On the origins of oxygenic photosynthesis and aerobic respiration in Cyanobacteria

• Published in: Science (American Association for the Advancement of Science) Vol. 355; no. 6332; pp. 1436 - 1440
• Main Authors: Soo, Rochelle M., Hemp, James, Parks, Donovan H., Fischer, Woodward W., Hugenholtz, Philip
• Format: Journal Article
• Language: English
• Published: United States American Association for the Advancement of Science 31.03.2017; The American Association for the Advancement of Science
• Subjects: Aerobic respiration; Aerobiosis; Bacteria; Bacterial Proteins - classification; Bacterial Proteins - genetics; Bacterial Proteins - metabolism; Biological Evolution; Cyanobacteria; Cyanobacteria - classification; Cyanobacteria - enzymology; Cyanobacteria - genetics; Electron Transport Complex III - classification; Electron Transport Complex III - genetics; Electron Transport Complex III - metabolism; Electron Transport Complex IV - genetics; Electron Transport Complex IV - metabolism; Evolution; Evolutionary genetics; Genes; Genome, Bacterial; Genomes; Machinery and equipment; Origins; Oxygen - metabolism; Photosynthesis; Photosynthesis - genetics; Photosynthesis - physiology; Phylogeny; Prokaryotes; Respiration
• ISSN: 0036-8075; 1095-9203
• DOI: 10.1126/science.aal3794

The origin of oxygenic photosynthesis in Cyanobacteria led to the rise of oxygen on Earth ~2.3 billion years ago, profoundly altering the course of evolution by facilitating the development of aerobic respiration and complex multicellular life.

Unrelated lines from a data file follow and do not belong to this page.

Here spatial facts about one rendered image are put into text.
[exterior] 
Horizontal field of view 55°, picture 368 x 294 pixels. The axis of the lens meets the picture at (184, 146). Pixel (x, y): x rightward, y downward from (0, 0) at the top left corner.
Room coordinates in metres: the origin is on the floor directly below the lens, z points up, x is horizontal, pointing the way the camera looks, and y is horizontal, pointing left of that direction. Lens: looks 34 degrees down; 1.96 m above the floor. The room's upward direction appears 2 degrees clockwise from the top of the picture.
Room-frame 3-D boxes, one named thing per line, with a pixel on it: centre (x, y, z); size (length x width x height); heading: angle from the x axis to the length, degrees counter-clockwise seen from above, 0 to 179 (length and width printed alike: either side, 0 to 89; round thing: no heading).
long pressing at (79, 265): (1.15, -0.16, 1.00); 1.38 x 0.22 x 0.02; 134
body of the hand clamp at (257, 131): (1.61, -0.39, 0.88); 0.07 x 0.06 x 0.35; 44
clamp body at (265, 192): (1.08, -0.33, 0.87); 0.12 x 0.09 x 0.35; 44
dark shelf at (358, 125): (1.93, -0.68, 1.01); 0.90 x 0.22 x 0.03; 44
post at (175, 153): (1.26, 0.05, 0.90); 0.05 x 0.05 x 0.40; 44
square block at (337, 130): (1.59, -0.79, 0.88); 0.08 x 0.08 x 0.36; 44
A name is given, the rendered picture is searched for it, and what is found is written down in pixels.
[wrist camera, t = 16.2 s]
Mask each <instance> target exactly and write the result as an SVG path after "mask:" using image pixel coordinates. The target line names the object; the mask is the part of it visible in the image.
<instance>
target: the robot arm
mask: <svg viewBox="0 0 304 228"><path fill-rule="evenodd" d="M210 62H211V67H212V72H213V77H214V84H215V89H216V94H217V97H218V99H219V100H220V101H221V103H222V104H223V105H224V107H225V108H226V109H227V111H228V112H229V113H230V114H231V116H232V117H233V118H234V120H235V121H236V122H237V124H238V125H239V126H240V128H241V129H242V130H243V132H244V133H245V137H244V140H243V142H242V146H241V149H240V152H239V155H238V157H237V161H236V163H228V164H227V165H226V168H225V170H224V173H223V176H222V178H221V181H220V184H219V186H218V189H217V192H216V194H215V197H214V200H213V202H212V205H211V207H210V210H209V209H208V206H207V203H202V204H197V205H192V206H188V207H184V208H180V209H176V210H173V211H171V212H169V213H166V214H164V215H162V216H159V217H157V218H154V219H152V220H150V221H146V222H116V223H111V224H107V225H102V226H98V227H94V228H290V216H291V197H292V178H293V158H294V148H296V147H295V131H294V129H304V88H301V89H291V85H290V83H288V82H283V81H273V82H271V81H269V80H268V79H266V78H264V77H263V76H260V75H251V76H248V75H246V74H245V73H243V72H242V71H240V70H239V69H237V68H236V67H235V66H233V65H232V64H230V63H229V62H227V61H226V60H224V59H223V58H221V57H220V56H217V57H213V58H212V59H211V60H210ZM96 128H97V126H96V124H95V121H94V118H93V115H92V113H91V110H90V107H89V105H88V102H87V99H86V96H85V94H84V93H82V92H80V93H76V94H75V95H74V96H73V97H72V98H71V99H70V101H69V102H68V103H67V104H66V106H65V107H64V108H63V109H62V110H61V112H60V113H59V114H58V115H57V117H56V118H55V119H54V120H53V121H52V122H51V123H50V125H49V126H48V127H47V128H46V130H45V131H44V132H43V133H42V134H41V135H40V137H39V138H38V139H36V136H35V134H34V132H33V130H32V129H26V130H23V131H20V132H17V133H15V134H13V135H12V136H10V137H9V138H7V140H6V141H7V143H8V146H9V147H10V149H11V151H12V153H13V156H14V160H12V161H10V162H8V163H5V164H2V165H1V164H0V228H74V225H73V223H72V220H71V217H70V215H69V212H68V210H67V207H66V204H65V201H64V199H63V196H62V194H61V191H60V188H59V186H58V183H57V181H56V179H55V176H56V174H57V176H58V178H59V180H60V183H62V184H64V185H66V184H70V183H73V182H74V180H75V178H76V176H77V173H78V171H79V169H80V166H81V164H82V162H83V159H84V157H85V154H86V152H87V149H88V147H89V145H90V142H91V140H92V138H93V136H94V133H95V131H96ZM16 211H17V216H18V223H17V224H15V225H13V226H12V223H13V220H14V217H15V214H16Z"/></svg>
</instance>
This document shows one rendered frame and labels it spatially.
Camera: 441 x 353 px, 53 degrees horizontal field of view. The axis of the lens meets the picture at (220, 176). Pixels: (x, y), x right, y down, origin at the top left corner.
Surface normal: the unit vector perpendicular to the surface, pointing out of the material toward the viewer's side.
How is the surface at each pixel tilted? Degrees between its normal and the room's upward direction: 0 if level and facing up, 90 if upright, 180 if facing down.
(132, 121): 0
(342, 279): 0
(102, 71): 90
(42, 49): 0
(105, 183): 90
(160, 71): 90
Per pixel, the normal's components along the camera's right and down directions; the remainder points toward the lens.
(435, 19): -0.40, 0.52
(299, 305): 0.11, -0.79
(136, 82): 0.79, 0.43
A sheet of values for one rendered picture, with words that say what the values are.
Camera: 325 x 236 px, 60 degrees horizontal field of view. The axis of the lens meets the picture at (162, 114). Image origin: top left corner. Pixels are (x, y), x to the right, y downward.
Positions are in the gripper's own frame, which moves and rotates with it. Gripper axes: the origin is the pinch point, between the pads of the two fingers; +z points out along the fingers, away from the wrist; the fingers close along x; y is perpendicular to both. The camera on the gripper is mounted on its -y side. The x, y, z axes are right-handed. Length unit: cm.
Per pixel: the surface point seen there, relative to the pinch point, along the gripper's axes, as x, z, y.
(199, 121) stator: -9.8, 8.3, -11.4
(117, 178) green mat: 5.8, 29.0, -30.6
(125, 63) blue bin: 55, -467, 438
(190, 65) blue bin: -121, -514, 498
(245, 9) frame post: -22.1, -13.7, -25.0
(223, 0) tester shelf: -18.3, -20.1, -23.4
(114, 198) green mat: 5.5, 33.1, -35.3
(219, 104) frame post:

Here we report the genomes of 41 uncultured organisms related to the photosynthetic Cyanobacteria (class Oxyphotobacteria), including members of the class Melainabacteria and a new class of Cyanobacteria (class Sericytochromatia) that is basal to the Melainabacteria and Oxyphotobacteria. All members of the Melainabacteria and Sericytochromatia lack photosynthetic machinery, indicating that phototrophy was not an ancestral feature of the Cyanobacteria and that Oxyphotobacteria acquired the genes for photosynthesis relatively late in cyanobacterial evolution. We show that all three classes independently acquired aerobic respiratory complexes, supporting the hypothesis that aerobic respiration evolved after oxygenic photosynthesis.